ARTICLE XII — GENERAL PROVISIONS
Section 13.1 — Governing Law
These Bylaws and the affairs of the corporation shall be governed by and construed in accordance with the laws of the State of Wyoming, including the Wyoming Nonprofit Corporation Act, W.S. § 17-19-101 et seq.
Section 13.2 — Tax-Exempt Status
The corporation shall operate exclusively for purposes described in Section 501(c)(3) of the Internal Revenue Code. Notwithstanding any other provision of these Bylaws, the corporation shall not carry on any activity not permitted to be carried on by a corporation exempt from federal income tax under Section 501(c)(3) of the Internal Revenue Code, or by a corporation contributions to which are deductible under Section 170(c)(2) of the Internal Revenue Code.
Section 13.3 — Prohibited Activities
The corporation shall not: (a) devote a substantial part of its activities to attempting to influence legislation; (b) participate or intervene in any political campaign on behalf of or in opposition to any candidate for public office; (c) engage in any activities that are not in furtherance of its exempt purposes.
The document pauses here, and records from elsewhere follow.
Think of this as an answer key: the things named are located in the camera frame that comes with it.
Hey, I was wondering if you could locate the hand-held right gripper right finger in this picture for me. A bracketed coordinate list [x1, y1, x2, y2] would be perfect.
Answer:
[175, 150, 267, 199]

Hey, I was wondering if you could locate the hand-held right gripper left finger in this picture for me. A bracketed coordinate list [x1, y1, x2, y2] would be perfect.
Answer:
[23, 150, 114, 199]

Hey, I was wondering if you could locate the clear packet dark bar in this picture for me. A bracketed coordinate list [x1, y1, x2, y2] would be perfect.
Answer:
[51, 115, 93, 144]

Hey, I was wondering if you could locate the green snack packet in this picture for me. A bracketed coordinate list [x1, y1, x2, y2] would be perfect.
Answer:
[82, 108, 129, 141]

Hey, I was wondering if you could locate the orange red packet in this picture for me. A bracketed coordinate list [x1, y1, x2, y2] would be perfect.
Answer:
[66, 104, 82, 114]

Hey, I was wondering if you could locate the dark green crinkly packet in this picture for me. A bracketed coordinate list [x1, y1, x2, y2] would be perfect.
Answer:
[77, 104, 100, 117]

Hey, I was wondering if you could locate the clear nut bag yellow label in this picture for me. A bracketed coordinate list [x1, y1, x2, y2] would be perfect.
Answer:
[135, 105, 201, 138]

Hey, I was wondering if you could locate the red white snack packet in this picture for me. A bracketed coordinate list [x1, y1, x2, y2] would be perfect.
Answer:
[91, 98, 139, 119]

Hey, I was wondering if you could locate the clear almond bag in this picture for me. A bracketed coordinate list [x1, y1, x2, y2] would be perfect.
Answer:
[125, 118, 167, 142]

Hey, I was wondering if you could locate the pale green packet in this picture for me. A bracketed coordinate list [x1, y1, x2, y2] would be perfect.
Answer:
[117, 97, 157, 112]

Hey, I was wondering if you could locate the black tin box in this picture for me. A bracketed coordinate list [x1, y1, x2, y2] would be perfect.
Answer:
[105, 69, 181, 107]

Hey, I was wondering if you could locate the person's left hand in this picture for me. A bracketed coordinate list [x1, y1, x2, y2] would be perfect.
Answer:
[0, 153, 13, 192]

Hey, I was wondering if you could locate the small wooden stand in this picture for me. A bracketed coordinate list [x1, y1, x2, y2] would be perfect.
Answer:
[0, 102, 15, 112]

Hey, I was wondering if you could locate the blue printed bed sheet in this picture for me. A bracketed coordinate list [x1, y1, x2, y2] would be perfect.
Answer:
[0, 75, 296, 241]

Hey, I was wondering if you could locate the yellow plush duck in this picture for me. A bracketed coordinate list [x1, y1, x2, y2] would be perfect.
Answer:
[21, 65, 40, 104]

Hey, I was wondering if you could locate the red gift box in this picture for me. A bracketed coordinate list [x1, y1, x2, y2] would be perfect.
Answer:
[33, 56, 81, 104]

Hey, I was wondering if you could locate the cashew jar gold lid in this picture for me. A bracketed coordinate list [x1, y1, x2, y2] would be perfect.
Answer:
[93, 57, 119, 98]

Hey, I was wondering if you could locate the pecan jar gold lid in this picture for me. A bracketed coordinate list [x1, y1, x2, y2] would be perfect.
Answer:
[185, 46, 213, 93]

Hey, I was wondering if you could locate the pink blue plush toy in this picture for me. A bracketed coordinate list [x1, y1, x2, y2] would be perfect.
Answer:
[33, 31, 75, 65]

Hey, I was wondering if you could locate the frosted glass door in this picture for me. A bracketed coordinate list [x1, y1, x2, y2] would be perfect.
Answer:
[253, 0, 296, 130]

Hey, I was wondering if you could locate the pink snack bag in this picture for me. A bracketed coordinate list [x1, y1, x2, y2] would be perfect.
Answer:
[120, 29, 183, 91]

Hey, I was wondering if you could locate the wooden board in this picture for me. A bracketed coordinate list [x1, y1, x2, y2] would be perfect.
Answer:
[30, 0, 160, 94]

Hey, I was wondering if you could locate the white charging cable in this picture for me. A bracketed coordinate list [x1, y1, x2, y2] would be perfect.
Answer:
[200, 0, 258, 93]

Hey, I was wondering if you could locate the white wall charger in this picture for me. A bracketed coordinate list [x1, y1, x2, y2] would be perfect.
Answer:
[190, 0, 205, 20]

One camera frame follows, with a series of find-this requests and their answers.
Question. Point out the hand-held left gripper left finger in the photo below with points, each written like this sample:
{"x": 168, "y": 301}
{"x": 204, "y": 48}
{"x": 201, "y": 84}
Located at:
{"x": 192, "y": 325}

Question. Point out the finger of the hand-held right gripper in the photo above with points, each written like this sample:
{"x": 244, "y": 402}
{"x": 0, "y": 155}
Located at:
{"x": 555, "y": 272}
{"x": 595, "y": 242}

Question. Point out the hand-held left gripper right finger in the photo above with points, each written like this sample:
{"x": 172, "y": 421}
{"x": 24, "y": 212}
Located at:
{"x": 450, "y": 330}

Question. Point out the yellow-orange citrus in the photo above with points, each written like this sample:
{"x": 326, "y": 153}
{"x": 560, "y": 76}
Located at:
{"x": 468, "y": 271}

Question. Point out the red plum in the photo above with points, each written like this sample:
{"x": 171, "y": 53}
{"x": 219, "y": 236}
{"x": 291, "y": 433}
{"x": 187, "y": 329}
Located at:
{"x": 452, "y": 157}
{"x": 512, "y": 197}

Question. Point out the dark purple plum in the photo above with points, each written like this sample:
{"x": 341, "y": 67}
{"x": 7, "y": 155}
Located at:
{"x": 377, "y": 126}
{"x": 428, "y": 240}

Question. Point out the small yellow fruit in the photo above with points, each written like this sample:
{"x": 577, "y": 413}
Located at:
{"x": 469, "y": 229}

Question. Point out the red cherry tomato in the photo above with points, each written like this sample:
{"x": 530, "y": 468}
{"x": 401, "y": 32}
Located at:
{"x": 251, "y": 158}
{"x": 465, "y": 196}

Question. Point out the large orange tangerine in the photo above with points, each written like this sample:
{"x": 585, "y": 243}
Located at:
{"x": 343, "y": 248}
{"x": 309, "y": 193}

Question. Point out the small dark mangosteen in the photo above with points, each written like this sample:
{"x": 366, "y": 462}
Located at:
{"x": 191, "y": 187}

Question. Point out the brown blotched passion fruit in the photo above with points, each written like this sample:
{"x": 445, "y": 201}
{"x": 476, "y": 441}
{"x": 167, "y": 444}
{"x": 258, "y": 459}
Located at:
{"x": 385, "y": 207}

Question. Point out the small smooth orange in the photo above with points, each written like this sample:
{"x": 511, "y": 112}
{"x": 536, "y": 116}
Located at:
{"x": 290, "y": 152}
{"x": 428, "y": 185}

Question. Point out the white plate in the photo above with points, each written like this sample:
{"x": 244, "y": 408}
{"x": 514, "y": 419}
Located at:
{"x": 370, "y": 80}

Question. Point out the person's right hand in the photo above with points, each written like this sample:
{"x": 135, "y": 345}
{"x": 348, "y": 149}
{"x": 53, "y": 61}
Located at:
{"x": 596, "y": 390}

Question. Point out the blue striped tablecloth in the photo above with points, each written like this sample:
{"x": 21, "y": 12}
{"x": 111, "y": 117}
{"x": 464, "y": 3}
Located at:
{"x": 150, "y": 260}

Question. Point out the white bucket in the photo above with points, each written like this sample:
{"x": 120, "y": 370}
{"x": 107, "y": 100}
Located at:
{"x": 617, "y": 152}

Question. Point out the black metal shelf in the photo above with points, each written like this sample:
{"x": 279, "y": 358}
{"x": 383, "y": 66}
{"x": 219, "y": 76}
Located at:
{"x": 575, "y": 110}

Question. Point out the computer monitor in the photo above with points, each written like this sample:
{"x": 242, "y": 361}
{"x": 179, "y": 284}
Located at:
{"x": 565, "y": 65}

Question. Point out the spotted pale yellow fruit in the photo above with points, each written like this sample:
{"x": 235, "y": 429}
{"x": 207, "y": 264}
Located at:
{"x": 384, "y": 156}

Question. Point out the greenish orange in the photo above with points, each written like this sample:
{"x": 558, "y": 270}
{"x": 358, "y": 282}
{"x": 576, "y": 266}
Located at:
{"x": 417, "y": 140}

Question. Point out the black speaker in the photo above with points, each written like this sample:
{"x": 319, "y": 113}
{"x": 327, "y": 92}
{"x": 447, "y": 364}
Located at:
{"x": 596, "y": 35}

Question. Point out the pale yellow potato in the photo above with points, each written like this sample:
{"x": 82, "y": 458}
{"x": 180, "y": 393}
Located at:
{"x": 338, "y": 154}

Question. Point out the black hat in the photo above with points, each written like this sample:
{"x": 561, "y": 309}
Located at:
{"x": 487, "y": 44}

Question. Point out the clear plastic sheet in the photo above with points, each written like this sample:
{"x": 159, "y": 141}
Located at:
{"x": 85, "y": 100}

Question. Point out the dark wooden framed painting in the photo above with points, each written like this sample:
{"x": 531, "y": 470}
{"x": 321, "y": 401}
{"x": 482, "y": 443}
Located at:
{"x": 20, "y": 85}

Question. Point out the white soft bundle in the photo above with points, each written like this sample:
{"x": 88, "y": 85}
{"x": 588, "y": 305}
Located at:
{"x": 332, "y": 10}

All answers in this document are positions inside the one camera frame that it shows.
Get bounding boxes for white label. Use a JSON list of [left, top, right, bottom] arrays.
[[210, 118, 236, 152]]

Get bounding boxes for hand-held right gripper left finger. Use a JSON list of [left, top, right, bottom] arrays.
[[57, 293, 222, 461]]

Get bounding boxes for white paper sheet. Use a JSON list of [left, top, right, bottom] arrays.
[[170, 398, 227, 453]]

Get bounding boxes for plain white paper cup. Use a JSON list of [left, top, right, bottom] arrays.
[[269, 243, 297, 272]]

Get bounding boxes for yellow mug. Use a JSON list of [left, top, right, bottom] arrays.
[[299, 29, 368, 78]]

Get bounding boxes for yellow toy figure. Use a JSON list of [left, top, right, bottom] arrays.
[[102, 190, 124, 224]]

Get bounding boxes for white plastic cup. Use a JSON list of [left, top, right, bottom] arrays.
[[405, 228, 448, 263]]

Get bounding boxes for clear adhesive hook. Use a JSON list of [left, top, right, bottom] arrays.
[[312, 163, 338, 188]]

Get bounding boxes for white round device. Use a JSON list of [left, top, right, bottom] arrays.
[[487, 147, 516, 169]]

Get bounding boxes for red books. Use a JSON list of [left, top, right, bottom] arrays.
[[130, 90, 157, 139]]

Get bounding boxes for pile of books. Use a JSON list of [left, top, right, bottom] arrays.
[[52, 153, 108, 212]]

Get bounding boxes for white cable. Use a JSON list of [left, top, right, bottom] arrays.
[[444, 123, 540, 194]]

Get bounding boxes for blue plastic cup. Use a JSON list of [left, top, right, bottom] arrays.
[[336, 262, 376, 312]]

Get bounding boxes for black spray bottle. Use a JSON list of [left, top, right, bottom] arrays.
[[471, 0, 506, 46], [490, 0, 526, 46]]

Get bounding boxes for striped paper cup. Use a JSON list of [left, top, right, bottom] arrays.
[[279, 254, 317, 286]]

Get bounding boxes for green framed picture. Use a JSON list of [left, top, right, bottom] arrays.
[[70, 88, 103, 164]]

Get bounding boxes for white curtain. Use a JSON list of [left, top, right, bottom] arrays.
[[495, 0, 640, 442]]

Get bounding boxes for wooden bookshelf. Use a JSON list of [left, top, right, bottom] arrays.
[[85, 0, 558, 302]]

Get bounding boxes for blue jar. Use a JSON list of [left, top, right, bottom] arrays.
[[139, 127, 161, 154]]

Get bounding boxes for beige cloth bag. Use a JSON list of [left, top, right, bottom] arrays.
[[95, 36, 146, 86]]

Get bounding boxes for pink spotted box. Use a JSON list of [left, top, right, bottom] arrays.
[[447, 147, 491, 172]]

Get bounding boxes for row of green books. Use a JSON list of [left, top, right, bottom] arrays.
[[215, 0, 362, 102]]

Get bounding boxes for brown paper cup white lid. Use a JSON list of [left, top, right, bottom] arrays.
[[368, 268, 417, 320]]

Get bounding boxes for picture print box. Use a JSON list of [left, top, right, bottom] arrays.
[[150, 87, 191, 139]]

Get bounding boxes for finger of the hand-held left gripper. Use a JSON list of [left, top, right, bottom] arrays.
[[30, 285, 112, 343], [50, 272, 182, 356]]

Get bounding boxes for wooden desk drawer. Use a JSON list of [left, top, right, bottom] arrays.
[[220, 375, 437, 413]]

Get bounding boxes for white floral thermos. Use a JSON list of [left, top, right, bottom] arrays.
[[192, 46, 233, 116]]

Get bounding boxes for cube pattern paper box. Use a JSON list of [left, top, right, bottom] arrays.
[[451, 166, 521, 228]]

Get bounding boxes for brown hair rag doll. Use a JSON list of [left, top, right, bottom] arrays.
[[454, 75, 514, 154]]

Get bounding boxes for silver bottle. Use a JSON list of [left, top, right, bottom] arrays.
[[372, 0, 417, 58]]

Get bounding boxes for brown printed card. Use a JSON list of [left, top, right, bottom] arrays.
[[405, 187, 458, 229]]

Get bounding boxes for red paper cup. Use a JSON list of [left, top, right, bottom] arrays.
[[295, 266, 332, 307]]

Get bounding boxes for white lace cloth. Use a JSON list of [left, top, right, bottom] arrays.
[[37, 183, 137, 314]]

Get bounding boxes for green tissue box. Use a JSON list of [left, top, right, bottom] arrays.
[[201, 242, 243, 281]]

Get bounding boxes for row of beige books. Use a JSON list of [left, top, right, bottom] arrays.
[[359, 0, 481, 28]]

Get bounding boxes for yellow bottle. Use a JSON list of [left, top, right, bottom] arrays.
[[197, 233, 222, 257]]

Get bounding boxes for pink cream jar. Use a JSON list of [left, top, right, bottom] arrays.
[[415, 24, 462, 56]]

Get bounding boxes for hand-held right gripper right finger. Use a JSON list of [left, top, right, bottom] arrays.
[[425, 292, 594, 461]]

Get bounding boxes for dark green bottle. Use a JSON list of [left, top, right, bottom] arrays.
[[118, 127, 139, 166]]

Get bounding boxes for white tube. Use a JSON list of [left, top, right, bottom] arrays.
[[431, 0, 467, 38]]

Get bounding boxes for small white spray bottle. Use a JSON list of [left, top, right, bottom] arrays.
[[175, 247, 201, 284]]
Section 13.4 — Gender and Number
Wherever used in these Bylaws, the singular shall include the plural and vice versa, and the use of any gender shall include all genders.
Section 13.5 — Severability
If any provision of these Bylaws is held to be invalid or unenforceable, the remaining provisions shall remain in full force and effect.
Section 13.6 — Electronic Transactions
All references to “written” or “in writing” in these Bylaws shall include electronic transmissions, including email, to the extent permitted by the Wyoming Nonprofit Corporation Act and applicable law.
Section 13.7 — Headings
Article and section headings are for convenience only and shall not be used to construe the meaning of any provision.